The breakthrough for me, from fear to going out and doing it anyway, came predominately from simply making sure I drew everyday. This daily drawing habit that I had learned from my classes at the wonderful sketchbookskool, filled me with determination, resilience and also such better skills. Drawing everyday made me realise just how better my days were when I fitted it in – I noticed things properly, I appreciated all the tiny small details, I stopped and focused on just one thing for a short time – all definitely a source for me of contentment and happiness. I also got better. With the daily practice I felt my skills growing and with it my confidence, and through both these things I began to care a lot less when others saw me draw.
Drawing everyday also forced me outside – as I started to run out of inspiring things inside to draw. I began to draw regularly in cafes…
and moved back to Australia where I started to manage to sit out in the streets and in busy markets and draw.
I feel so excited that I have now managed to quell my fear, ignore the uncertainty, not worry about onlookers, and sit out in public and draw. People often watch. Yet, their interest is almost always positive – driven by curiousity, and often an unfulfilled desire of their own. I’m yet to have had any negative feedback, or criticism, even when I have been caught drawing a particular person. I was with a group, the Melbourne Urban Sketchers, when I drew the girl with the red coat (above) in the beautiful Block Arcade. The owner of the arcade came down to watch, took many photos of us and our sketchbooks, and was just generally so excited we were drawing the life in his gorgeous old building.
When I draw now in the cafes in my small town, the owners and staff often check in with me to have a look at what I’m sketching, sometimes browse through my sketchbook, and comment – again always positively. In one cafe, one of the regular waiters told me that after seeing me draw he has bought a sketchbook and started sketching classes.
Having the confidence to sit among a crowd and draw it, is so very wonderful. It gives me a never-ending pool of subject matter. And although there are times I may perhaps still wish to be able to wear some kind of invisible cloak (e.g. it would be quite an interesting view from under a table, yet not sure how fondly that would be looked upon) – I also have begun to also be able to enjoy the crowd that often gathers to see what I’m doing.

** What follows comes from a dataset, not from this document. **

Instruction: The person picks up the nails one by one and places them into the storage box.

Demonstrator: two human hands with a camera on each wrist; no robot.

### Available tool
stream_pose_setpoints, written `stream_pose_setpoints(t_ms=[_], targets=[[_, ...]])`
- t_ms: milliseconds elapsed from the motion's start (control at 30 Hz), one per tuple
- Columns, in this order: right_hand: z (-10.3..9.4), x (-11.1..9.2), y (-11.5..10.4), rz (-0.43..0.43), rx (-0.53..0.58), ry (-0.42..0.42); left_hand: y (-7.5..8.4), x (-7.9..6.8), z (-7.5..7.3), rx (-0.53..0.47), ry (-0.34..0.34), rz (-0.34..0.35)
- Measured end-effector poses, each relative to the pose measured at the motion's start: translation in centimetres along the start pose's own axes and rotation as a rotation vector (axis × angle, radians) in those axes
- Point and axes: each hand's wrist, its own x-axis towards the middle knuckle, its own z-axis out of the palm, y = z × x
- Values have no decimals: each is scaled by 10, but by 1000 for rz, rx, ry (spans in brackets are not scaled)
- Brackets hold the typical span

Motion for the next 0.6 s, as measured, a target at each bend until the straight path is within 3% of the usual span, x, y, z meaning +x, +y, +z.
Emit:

There is something so universally appealing and accessible about the act of drawing. It not only transcends language and culture, but also technology. Unlike photography, everyone can afford to access it as you don’t need anything fancy to do it – a pen and a piece of paper is all. Sharing my vulnerability in making these sketches in public, seems to inspire others to embrace any of their own closet drawing desires, and the crowd can bring an energy, the positive comments a wonderful encouragement.
My one regret is not having found this confidence whilst in Mongolia and Nepal, or in all my previous travels. And the only negative about having found this passion and overcome the fear – is that it is hard to want to do anything other than travel and draw.